See the isNaN() function, Chapter 10.
Default: Does not scan for NaNs.
Examines each input array entry to find the first value such that isNaN(x(i,j)) ==.true.
See the isNaN() function, Chapter 10.
Default: Does not scan for NaNs.
iopt(IO) = ?_options(?_fast_2dft_near_power_of_2, ?_dummy)
Nearest powers of 2≥m and ≥n are returned as outputs in iopt(IO + 1)%idummy and iopt(IO + 2)%idummy.
Nearest powers of 2≥m and ≥n are returned as outputs in iopt(IO + 1)%idummy and iopt(IO + 2)%idummy.
iopt(IO) = ?_options(?_fast_2dft_scale_forward, real_part_of_scale)
iopt(IO+1) = ?_options(?_dummy, imaginary_part_of_scale)
Complex number defined by the factor cmplx(real_part_of_scale, imaginary_part_of_scale) is multiplied by the forward transformed array.
Default value is 1.
Complex number defined by the factor cmplx(real_part_of_scale, imaginary_part_of_scale) is multiplied by the forward transformed array.
Default value is 1.
iopt(IO) = ?_options(?_fast_2dft_scale_inverse, real_part_of_scale)
iopt(IO+1) = ?_options(?_dummy, imaginary_part_of_scale)
Complex number defined by the factor cmplx(real_part_of_scale, imaginary_part_of_scale) is multiplied by the inverse transformed array.
Default value is 1.
Complex number defined by the factor cmplx(real_part_of_scale, imaginary_part_of_scale) is multiplied by the inverse transformed array.
Default value is 1.
FORTRAN 90 Interface
Generic: None
Specific: The specific interface names are S_FAST_2DFT, D_FAST_2DFT, C_FAST_2DFT, and Z_FAST_2DFT.
Description
The fast_2dft routine is a Fortran 90 version of the FFT suite of IMSL (1994, pp. 772-776).

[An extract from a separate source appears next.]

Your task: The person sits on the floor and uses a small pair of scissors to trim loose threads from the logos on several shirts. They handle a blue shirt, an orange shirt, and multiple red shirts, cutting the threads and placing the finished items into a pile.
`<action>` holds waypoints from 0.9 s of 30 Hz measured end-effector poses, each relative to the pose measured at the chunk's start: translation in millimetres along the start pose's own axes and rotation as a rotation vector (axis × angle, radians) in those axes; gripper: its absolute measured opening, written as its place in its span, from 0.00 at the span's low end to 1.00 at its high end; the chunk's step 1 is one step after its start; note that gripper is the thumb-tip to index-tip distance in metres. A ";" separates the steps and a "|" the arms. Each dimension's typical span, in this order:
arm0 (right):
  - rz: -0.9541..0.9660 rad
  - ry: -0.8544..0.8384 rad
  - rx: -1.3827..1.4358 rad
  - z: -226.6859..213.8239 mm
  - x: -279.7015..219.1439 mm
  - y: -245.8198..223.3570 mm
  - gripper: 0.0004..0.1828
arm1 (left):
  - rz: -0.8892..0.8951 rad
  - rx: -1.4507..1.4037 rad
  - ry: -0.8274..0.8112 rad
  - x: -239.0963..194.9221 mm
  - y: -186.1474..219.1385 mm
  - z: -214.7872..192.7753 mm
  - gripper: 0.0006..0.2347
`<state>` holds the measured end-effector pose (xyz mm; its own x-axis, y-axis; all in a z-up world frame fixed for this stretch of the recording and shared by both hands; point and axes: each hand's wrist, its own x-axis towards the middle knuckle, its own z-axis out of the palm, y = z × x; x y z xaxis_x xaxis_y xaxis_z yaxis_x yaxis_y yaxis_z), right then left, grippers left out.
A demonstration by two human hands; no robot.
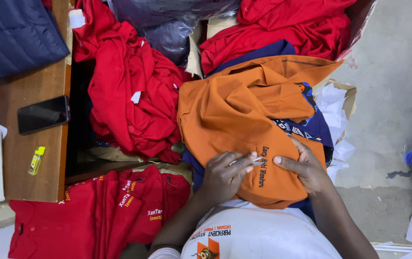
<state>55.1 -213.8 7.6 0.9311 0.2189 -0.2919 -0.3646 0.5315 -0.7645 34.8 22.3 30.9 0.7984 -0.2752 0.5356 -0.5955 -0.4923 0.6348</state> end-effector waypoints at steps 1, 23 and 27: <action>0.000 0.000 -0.001 1.5 0.4 -1.3 0.33 | 0.000 0.000 0.000 0.0 1.0 0.0 0.10; 0.025 0.039 0.005 7.3 -2.4 -0.4 0.32 | -0.059 -0.103 -0.029 3.2 1.0 -1.6 0.11; 0.022 0.044 -0.004 7.6 -2.9 -1.2 0.33 | -0.048 -0.109 -0.021 4.0 -1.4 -2.6 0.11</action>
<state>52.8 -208.9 13.7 0.9226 0.1941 -0.3334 -0.3848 0.5241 -0.7597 38.5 24.1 33.7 0.8274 -0.2712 0.4918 -0.5615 -0.4130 0.7170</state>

Fatal and Terminal Messages
See the messages.gls file for error messages for FAST_2DFT. These error messages are numbered 670–680; 720–730.
Examples
Example 1: Transforming an Array of Random Complex Numbers
An array of random complex numbers is obtained. The transform of the numbers is inverted and the final results are compared with the input array.
use fast_2dft_int
use rand_int
implicit none
! This is Example 1 for FAST_2DFT.
integer, parameter :: n=24
integer, parameter :: m=40
real(kind(1e0)) :: err, one=1e0
complex(kind(1e0)), dimension(n,m) :: a, b, c
! Generate a random complex sequence.
a=rand(a); c=a
! Transform and then invert the transform.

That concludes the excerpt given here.